Parteispenden für AfD Staatsanwaltschaft Konstanz will gegen Weidel ermitteln

Wegen dubioser Spenden aus der Schweiz will die Staatsanwaltschaft Konstanz gegen die Vorsitzende der AfD-Bundestagsfraktion aus dem Wahlkreis Bodensee, Alice Weidel, ermitteln.

Dauer

Es gebe einen Anfangsverdacht wegen Verstoßes gegen das Parteiengesetz, teilte die Behörde am Mittwoch in Konstanz in einer Pressemitteilung mit. Schreiben zur Aufhebung ihrer Abgeordnetenimmunität seien an den Bundestag geschickt worden.

Immunität soll aufgehoben werden

Die Behörde sei wegen der Medienberichterstattung zur Parteispende und wegen einer Strafanzeige verpflichtet, den Vorwürfen nachzugehen. Es sei aber nicht klar, ob tatsächlich eine Straftat vorliege. Sollte es zu einer Anklage kommen, muss dafür zuerst die Abgeordneten-Immunität aufgehoben sein.

"Der staatsanwaltlichen Ermittlung sieht Frau Weidel gelassen entgegen.
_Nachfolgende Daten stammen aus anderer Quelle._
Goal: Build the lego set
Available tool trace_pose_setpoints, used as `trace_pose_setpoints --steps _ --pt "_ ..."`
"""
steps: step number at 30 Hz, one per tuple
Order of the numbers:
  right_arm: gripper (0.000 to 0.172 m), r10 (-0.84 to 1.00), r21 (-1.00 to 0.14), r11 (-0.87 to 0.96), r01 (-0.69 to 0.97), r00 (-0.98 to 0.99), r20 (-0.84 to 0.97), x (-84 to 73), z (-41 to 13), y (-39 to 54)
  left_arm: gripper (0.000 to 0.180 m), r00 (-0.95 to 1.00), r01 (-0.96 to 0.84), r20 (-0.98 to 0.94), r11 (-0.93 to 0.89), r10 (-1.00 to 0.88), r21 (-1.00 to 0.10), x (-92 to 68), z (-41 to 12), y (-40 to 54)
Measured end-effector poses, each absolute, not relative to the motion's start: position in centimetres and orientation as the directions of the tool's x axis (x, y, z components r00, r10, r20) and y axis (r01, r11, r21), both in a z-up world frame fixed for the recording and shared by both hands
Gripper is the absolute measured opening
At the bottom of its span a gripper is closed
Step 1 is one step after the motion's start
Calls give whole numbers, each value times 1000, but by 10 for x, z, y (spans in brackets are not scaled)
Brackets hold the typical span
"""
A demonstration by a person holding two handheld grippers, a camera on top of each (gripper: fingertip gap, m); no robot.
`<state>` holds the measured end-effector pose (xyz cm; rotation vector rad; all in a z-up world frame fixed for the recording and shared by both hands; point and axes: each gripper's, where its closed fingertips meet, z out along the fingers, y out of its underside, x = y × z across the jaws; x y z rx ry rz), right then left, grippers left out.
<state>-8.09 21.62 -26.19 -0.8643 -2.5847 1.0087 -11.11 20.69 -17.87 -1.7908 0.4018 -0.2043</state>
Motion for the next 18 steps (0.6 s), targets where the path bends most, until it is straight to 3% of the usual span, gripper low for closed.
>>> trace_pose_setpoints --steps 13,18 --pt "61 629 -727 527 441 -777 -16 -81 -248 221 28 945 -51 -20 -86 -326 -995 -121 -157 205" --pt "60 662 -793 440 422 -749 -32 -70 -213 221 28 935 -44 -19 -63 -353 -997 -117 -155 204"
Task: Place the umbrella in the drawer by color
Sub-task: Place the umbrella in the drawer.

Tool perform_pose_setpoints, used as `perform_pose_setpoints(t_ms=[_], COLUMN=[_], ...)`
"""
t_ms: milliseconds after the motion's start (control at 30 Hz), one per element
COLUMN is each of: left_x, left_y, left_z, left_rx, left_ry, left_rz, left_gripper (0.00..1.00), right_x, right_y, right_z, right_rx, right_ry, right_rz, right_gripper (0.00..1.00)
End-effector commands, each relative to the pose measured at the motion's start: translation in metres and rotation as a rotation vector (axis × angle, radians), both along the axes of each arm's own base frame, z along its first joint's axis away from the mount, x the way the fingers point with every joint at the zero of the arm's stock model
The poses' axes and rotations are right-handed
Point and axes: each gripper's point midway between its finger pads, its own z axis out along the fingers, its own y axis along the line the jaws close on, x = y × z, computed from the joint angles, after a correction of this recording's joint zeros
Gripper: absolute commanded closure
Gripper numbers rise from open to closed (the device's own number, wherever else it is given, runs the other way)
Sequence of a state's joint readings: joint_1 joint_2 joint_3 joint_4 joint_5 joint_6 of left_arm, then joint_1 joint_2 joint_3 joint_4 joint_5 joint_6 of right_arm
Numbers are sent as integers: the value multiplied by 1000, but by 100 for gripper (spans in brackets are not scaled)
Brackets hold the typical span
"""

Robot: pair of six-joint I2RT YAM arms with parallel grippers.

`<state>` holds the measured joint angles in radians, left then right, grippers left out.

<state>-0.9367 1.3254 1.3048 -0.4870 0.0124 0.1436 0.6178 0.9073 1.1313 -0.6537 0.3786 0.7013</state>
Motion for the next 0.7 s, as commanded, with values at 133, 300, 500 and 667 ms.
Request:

Die Ergebnisse der Untersuchungen werden sie entlasten», sagte Alice Weidels Sprecher am Abend.

Ob die umstrittene Spende verwendet wurde, darüber gab es widersprüchliche Aussagen. Letzter Stand ist, dass das Geld unter anderem für Rechtsanwaltskosten eingesetzt wurde.